Is a process hijacking your machine?
Suppose there is a process on your machine that is hijacking your processor. Perhaps it’s in an infinite loop. Or perhaps you have no idea what a particular process is doing, and you’d like to find out.
If you have a debugger installed, like Visual Studio, it’s fairly simple to do some basic inspection.
First, start Task Manager (Ctrl-Shift-Esc) and look for the process in the Processes tab. You can sort columns by clicking on the header. For example, you can see which process is eating your CPU by sorting on the CPU column. Right click on the target process and choose “Debug”.
After a warning from Task Manager, you are prompted to choose a particular debugger and the kind of debugging (like native code, T-SQL or Common Language Runtime). Just choose all the defaults and the debugger will attach to the process.
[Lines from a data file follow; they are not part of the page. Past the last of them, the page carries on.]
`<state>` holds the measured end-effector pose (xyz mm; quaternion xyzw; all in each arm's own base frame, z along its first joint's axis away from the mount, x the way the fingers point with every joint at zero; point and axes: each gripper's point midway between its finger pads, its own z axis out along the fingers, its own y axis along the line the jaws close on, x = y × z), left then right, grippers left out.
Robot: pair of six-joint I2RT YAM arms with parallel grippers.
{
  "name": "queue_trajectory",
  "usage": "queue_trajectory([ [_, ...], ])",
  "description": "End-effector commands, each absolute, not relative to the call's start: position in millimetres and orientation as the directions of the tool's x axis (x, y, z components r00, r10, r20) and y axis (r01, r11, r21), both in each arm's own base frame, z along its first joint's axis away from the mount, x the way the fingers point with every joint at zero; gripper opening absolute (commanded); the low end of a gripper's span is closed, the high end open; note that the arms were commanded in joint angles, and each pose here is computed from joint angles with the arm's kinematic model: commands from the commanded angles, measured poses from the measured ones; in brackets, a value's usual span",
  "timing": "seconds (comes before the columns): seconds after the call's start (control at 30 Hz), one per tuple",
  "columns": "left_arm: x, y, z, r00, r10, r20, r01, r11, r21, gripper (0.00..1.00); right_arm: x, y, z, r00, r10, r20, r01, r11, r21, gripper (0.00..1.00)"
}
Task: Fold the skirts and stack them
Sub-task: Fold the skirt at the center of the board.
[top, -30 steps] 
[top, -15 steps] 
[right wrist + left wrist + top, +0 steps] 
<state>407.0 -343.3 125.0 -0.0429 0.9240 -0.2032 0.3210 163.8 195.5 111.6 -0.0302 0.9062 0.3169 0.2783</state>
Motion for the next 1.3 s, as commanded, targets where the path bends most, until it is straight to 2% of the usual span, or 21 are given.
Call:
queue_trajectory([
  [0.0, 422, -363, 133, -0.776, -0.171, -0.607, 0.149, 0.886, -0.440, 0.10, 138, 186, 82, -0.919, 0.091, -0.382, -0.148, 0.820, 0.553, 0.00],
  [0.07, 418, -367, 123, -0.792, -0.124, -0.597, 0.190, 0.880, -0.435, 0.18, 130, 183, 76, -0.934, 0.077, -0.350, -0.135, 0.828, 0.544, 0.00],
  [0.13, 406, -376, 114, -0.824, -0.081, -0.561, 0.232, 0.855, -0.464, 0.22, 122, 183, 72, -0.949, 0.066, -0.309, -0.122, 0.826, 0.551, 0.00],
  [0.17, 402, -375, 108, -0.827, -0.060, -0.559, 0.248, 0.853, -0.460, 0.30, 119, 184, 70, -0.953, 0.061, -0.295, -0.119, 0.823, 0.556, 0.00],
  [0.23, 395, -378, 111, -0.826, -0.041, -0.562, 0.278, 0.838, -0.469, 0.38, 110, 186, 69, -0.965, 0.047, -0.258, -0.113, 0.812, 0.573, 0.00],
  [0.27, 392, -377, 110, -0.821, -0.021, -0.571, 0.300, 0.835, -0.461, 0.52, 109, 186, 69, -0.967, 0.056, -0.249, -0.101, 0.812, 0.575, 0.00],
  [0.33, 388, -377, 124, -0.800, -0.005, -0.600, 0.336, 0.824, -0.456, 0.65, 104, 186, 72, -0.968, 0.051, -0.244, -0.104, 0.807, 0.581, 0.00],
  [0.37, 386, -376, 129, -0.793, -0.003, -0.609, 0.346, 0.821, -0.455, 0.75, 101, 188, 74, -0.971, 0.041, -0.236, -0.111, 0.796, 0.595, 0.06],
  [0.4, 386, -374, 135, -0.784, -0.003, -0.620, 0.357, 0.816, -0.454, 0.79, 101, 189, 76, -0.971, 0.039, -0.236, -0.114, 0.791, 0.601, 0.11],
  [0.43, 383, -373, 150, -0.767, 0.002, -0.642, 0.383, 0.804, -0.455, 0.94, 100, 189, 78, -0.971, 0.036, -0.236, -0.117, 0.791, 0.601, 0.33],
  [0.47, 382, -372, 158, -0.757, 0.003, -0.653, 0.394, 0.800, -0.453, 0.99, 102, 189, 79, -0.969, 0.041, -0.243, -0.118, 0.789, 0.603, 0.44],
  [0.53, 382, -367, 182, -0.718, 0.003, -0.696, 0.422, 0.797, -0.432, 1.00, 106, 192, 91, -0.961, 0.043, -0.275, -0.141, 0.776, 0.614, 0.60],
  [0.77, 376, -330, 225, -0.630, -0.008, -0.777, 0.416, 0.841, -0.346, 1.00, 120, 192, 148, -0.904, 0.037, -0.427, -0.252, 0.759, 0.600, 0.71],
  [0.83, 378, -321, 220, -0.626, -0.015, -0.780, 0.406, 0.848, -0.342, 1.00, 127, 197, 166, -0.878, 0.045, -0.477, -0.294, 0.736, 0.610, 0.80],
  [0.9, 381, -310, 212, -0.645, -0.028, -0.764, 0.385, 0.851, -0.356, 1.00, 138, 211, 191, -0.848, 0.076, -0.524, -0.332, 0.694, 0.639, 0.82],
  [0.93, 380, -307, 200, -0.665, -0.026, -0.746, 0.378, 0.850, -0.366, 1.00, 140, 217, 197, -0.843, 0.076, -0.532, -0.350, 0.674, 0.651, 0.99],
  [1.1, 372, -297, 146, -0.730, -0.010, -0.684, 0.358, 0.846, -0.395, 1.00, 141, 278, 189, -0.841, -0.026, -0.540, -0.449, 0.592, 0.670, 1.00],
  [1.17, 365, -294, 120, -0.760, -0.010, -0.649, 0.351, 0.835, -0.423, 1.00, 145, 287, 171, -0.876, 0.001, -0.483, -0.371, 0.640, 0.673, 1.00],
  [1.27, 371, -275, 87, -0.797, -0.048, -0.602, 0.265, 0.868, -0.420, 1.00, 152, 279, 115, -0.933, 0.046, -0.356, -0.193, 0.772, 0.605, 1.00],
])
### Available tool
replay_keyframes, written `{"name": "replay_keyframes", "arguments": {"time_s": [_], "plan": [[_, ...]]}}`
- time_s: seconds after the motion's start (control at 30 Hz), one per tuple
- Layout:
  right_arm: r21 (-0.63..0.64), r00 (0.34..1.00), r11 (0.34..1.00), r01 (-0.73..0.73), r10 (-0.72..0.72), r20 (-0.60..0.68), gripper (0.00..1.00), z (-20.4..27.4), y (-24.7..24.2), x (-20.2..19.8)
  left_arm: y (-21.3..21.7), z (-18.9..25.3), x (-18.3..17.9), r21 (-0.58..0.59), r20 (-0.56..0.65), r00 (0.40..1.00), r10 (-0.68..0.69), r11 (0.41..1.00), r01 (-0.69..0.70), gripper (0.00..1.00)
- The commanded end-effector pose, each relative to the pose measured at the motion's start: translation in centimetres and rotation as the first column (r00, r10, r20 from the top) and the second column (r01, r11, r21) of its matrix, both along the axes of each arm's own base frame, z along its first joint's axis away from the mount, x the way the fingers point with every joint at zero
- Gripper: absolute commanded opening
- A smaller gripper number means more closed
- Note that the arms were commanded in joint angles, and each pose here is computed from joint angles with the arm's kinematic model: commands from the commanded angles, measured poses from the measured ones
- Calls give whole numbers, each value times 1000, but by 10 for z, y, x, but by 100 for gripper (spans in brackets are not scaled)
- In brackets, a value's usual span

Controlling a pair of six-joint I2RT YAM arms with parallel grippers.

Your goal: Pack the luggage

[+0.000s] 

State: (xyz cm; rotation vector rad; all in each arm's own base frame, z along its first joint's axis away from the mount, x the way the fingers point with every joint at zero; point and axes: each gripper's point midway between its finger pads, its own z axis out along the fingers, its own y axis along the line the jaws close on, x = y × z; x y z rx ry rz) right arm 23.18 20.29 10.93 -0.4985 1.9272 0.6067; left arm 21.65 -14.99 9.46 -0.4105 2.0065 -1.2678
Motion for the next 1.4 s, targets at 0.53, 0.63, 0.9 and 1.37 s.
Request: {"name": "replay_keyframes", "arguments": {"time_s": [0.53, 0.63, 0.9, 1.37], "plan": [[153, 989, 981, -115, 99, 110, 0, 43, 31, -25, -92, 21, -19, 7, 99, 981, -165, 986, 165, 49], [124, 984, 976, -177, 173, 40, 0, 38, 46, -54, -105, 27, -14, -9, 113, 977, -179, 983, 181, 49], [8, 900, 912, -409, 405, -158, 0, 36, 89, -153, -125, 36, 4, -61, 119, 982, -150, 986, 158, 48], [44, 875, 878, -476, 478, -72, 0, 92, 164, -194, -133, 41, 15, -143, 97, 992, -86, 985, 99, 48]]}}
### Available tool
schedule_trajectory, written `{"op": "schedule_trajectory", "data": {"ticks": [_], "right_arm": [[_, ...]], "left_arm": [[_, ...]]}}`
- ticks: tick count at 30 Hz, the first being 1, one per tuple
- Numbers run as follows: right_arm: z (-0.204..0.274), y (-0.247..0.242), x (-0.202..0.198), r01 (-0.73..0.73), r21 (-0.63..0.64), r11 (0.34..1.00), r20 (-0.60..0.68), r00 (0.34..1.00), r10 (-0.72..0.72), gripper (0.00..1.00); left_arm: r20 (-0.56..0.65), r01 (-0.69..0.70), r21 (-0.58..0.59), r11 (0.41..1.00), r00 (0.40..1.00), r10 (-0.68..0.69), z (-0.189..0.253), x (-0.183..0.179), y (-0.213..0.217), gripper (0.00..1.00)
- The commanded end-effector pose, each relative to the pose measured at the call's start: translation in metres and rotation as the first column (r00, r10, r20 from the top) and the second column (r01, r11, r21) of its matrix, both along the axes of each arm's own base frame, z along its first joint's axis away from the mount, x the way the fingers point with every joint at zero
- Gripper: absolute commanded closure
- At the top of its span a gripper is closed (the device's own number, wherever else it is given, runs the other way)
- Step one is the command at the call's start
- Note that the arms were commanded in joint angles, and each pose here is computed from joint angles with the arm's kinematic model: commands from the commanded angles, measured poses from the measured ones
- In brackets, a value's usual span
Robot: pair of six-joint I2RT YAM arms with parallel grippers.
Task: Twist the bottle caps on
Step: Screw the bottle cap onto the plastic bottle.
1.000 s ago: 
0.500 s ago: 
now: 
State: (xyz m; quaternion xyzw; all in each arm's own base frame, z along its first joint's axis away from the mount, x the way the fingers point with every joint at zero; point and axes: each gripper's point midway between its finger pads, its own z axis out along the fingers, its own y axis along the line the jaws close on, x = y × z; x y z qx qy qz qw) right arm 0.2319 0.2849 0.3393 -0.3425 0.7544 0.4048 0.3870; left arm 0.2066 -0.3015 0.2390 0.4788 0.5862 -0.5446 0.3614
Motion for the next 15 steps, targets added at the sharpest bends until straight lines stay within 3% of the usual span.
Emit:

Alternatively, you can start Visual Studio and choose Tools->Debug Processes, which will list the running processes and allow you to attach the debugger. It can even attach to a process on a remote machine (if the correct components and permissions are set).
Or you can start the debugger from a Watson error dialog. (If you choose to send crash information via Watson to Microsoft then we can try to inspect the failed process and determine what went wrong.)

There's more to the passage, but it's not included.